千曲盤来余話その119「演奏者達の自発性が問われる指揮者の音楽性」

西から東の空に、天の川、その中にはくちょう座が見えている。その尾のところにあるのがデネブという恒星である。天頂近くには、こと座のベガ、その下側にわし座のアルタイルが光っている。ベガが織女星、アルタイルは彦星、この三つが、夏の大三角形と呼ばれているものだ。一年間でロマンあふれる星空、トレミーの48星座のうちの一部だ。
 ライプツィッヒと札幌で、2015年7月10日、11日に、フェリックス・メンデルスゾーン・バルトルディの交響曲第二番、讃歌が同時に演奏されているそうだ。
 やおら振り上げられた両手が振り下ろされ、全管弦楽団員が、演奏を開始するというアイディアは、ローベルト・シューマンの交響曲第四番、作品120。1840年の第二作目の曲でありながら楽譜出版が遅れたためにその番号を頂いている。
ふっくらした管弦楽の音響は、ロマン派の音楽にふさわしい。
ホルンの配置は、懐かしい舞台上手配置。指揮者は右手を指さして、入りアインザッツを指示するのは、ほほえましい感じすらする。

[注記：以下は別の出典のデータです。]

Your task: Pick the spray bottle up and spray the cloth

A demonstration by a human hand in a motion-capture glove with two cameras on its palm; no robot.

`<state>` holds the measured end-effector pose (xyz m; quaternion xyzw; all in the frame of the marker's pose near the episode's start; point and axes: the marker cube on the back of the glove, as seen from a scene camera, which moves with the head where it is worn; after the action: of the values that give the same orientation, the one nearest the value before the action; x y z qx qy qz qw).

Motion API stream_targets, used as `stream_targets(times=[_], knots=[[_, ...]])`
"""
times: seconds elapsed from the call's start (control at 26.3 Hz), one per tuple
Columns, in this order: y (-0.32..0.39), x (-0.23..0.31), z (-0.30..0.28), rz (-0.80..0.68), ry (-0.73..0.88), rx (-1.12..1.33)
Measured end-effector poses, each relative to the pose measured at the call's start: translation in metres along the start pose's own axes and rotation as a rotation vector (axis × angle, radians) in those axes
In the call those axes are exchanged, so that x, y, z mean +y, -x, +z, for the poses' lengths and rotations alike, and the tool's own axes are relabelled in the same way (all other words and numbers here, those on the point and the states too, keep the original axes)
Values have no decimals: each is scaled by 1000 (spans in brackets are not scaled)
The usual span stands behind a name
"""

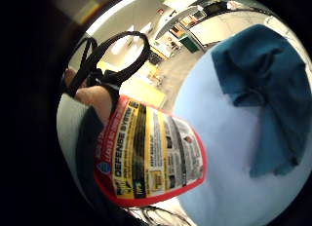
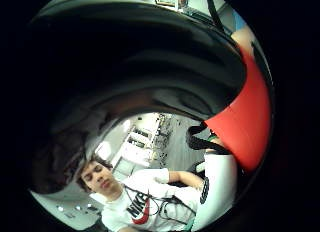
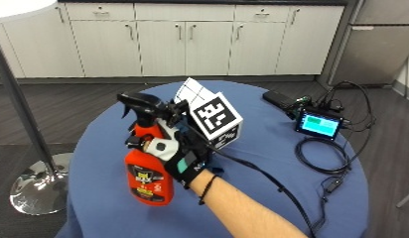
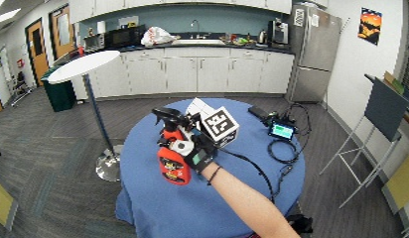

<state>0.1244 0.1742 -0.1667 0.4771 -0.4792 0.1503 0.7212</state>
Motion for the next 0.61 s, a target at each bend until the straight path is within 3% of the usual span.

 コントラバス七人の奏者達の要は、客演首席の池松 宏氏。彼の存在感は圧倒的で、音響的にも七人のユレがなく、束ねられていて、当夜の音楽的根底を形作っていた。
シューマン演奏のアンコールで、チェロ奏者八人を立たせて呼応させていたのは、指揮者の見識であろう。
舞台右手側袖に、ヴィオラ=アルトが十人、楽器の上方向へ音が放射されるのが見えるようである。左手側には、十二人、内側に1プルトで第一ヴァイオリン。12人の第二ヴァイオリン、その奥にティムパニー。二管編成でフルート、オーボエ、後ろにクラリネット、ファゴット、後列にトランペット、トロンボーンの三人が並んでいる。
安定したアンサンブルを披露していた。
合唱は、ソブラノ、アルト、テノール、バスという配置。作曲者のデザインは、女声前列男声後列というものであろう。客席で聴いていると、パートの入り方の意味が、現状の選択は作曲者ネグレクトの配置だと、指揮者達はいつになったら、気が付くのであろうか?これは、固定観念から脱却できるかどうかの、問題だという指摘をしたい。